▶ _DESCRIPTION OF THE TASK_
Your answer should be a single number: the count of lines in the material below that hold "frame".
┄┄┄┄┄┄
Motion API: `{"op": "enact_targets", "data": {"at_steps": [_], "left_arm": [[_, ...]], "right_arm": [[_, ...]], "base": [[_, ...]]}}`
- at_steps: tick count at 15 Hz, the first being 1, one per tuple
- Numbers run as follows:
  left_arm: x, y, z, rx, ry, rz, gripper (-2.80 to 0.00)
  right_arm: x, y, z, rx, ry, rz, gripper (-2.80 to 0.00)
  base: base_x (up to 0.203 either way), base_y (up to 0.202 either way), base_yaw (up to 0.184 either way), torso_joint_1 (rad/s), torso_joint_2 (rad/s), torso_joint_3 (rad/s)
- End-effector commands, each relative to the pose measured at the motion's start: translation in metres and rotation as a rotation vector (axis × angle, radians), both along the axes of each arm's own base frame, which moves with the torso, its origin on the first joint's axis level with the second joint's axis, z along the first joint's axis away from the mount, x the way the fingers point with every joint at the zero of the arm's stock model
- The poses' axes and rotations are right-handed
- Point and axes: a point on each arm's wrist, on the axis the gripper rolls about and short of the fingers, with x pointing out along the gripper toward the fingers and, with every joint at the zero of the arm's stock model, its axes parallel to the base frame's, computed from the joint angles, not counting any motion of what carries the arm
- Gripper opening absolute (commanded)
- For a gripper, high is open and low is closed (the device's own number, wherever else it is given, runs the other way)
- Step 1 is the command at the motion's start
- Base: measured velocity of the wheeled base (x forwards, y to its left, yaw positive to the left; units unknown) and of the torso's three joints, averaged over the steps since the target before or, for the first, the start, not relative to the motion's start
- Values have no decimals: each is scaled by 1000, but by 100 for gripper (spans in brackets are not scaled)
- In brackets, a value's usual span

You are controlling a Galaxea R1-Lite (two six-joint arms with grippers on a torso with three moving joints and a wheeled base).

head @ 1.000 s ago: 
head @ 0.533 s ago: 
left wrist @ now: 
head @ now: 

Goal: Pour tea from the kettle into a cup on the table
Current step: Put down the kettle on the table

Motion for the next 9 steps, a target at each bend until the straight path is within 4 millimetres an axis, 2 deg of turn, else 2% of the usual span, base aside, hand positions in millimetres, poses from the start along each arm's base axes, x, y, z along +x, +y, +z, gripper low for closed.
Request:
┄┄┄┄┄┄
▶ _ANSWER SECTION_
2